◆ **Input for this task**
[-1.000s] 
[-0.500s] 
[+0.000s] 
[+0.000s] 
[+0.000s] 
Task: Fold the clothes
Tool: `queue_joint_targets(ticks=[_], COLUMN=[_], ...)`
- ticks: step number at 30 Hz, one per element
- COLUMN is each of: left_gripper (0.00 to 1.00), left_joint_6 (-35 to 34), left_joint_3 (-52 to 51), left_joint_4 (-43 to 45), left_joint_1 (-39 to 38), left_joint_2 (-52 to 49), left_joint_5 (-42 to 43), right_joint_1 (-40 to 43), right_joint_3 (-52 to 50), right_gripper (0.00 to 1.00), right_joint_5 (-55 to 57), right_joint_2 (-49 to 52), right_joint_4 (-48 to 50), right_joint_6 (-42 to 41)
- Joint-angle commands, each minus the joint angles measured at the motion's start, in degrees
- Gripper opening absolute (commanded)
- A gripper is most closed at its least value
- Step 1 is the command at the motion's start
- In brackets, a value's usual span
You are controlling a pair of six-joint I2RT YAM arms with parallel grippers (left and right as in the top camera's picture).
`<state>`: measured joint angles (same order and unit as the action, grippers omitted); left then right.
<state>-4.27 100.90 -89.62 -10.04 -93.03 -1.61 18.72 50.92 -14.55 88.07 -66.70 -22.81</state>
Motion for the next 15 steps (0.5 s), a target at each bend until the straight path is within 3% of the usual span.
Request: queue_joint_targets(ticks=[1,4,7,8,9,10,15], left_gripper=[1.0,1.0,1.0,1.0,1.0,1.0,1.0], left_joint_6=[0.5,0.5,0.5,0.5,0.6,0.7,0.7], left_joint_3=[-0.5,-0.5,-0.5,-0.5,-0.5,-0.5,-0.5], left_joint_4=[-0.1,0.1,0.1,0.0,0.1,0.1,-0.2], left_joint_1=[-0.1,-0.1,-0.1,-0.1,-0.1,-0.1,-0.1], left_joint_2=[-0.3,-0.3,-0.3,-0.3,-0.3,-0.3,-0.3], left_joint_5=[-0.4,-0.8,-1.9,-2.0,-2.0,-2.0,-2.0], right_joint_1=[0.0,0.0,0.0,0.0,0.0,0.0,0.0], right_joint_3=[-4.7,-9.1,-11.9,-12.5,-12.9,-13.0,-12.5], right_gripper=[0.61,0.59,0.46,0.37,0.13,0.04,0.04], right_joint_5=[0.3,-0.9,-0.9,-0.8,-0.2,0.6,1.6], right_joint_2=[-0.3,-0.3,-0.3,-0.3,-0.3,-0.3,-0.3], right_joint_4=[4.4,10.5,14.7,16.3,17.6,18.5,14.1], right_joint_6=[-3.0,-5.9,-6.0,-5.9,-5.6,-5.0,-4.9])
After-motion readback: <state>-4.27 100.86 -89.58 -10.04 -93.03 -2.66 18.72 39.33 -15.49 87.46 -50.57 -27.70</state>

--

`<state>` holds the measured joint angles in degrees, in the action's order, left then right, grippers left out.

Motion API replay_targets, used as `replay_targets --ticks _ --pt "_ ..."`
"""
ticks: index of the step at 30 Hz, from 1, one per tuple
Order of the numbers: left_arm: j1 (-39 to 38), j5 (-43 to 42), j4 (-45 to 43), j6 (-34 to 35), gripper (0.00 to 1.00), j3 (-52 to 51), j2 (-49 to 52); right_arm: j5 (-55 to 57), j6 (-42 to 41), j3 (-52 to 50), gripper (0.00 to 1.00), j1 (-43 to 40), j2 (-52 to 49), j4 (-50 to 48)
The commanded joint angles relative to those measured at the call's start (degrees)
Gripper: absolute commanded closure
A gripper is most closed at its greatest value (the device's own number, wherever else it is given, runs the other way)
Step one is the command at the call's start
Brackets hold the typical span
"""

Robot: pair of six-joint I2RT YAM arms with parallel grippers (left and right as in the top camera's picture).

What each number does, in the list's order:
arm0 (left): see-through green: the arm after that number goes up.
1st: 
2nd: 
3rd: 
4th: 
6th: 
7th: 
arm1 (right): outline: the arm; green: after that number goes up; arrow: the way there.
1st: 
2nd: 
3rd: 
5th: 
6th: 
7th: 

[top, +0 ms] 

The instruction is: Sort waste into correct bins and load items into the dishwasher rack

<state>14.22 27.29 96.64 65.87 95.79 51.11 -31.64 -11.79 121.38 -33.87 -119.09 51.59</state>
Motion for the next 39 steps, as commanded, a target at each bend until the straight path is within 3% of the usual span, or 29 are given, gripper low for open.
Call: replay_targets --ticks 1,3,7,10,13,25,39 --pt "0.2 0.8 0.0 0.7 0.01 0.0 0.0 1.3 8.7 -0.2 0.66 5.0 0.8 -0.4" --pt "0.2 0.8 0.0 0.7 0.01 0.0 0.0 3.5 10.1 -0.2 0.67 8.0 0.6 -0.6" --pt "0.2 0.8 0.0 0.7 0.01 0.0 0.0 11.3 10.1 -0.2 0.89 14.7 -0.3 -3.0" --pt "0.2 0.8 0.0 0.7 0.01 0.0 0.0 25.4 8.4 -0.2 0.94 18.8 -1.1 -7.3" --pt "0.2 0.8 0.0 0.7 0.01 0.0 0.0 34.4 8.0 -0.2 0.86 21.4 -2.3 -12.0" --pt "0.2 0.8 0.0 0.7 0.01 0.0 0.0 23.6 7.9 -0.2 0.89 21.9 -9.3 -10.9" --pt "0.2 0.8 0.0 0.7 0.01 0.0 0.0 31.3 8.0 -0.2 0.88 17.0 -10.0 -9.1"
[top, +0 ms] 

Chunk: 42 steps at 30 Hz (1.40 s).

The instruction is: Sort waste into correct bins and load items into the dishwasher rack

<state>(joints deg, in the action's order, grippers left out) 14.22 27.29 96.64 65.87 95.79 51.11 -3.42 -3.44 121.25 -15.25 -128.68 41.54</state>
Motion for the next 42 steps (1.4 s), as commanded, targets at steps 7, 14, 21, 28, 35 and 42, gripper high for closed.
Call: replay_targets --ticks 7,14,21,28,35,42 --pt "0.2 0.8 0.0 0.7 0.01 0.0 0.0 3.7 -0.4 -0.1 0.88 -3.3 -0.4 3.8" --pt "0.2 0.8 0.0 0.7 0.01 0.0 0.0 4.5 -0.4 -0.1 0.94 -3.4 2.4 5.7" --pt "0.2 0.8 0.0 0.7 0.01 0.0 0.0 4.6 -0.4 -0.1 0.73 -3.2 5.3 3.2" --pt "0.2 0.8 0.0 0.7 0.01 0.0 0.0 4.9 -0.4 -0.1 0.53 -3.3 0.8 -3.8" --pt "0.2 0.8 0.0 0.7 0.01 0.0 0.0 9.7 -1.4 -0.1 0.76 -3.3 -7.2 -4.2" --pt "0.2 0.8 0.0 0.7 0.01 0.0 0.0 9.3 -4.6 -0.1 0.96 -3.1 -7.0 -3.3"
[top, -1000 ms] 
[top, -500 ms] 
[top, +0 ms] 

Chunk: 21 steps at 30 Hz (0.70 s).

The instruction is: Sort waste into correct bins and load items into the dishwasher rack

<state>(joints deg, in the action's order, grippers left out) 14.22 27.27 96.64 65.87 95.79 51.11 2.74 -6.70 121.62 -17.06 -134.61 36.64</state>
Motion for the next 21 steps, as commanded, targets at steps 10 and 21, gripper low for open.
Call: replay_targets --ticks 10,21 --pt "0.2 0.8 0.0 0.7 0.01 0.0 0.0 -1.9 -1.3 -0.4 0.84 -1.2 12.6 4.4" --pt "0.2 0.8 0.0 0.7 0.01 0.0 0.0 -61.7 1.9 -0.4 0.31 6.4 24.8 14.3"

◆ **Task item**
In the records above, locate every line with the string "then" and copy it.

◆ **Solution to this problem**
`<state>`: measured joint angles (same order and unit as the action, grippers omitted); left then right.
`<state>` holds the measured joint angles in degrees, in the action's order, left then right, grippers left out.

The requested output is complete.